Proactive would be having a known good spare of items that can possibly leave you roadside , Belts , Coil , hoses ,
Replacing something purely on age would be illogical .
If your mindset is to do that I would suggest buying a new car every few years , it will save you a fortune , just as possible it will leave you roadside , but it will have a warranty ,


You are right , nothing last forever . but a coil or an ignition amp ( as per your sample ) is just as likely to fail after 5 years as it is 10 .. or 15 ... or 20 ..
What logic will you use in 7 years time ? its due again using your logic ...

Expensive exercise to replace working items based purely on age .
I dunno, I consider driving down the road and having my car all of the sudden die, pulling over and popping the hood in the rain or other bad weather, doing some quick electrical tests and discovering that the ignition coil or CPS has failed seems illogical or even dangerous.

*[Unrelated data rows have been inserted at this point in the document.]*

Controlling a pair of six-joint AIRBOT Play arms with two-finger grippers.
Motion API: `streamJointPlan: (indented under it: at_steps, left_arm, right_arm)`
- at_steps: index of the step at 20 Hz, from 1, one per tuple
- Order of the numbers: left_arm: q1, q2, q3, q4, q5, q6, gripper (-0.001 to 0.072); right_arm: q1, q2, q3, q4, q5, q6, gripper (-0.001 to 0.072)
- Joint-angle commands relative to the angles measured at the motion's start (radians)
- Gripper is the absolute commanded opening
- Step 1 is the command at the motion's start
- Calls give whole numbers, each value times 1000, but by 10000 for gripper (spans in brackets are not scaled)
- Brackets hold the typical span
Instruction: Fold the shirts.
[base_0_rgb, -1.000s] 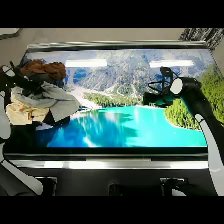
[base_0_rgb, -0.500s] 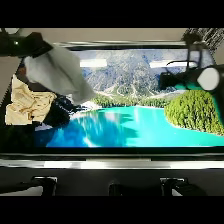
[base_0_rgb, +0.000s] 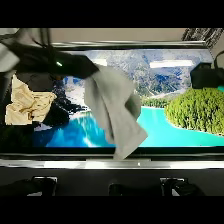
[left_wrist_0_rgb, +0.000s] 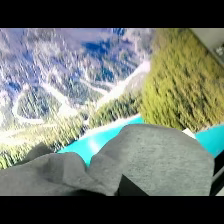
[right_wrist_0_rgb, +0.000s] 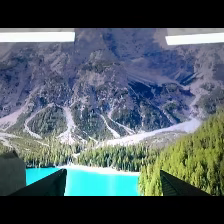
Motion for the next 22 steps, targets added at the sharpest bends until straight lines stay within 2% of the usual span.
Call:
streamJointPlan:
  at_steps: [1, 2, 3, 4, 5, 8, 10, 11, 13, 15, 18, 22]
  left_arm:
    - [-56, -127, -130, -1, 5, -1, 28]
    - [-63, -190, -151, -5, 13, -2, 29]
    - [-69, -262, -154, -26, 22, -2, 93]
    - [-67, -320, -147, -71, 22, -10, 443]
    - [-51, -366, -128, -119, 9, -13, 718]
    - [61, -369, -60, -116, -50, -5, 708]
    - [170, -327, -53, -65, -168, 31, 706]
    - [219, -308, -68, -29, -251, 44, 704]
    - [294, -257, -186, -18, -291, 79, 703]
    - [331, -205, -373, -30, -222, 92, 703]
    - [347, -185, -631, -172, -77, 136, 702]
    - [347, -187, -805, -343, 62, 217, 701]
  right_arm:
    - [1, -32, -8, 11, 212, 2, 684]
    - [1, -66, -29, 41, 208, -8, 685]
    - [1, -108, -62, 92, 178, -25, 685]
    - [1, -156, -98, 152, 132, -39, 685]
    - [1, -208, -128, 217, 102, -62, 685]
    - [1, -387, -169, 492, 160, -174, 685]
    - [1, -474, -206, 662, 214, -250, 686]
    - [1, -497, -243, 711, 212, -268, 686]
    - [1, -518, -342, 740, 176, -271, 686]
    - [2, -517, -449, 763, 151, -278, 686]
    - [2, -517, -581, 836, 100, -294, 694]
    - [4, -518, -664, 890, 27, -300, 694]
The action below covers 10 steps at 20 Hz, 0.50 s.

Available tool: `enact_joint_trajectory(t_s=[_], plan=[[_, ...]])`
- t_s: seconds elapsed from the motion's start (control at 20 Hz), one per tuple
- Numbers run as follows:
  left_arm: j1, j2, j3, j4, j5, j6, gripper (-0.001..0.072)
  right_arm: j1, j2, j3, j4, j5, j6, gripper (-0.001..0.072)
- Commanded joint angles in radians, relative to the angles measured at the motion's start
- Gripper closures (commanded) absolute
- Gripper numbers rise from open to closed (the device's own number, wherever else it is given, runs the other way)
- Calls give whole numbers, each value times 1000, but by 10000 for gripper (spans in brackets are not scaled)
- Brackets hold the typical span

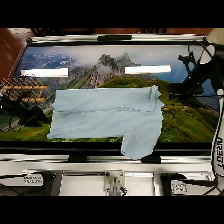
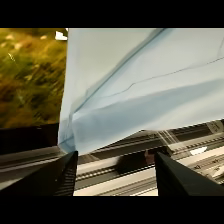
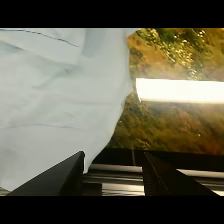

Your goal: Fold the shirts.

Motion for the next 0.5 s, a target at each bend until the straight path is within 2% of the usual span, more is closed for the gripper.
enact_joint_trajectory(t_s=[0.0, 0.1, 0.4, 0.45], plan=[[93, 117, -285, -19, 143, 135, 132, -19, 34, 3, -5, 24, -8, 214], [146, 123, -315, -49, 144, 201, 133, -16, 34, 2, 19, 12, -7, 214], [150, 121, -369, -97, 267, 243, 138, -34, 34, 2, 19, 0, -19, 214], [141, 121, -381, -95, 289, 245, 173, -42, 34, 2, 16, 5, -24, 214]])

Let me tell you, having your car die because of a fail component while you are stuck in traffic downtown in a large city with no where to pull your car over is one of the worst experiences you could ever have.

But in the "common sence" defense, yes it is indeed foolish to replace components at yearly intervals when the components could infact be fine. I suppose it would be like replacing break pads that are only 2/3 worn down because they've been on the car long enough or that sort of idea.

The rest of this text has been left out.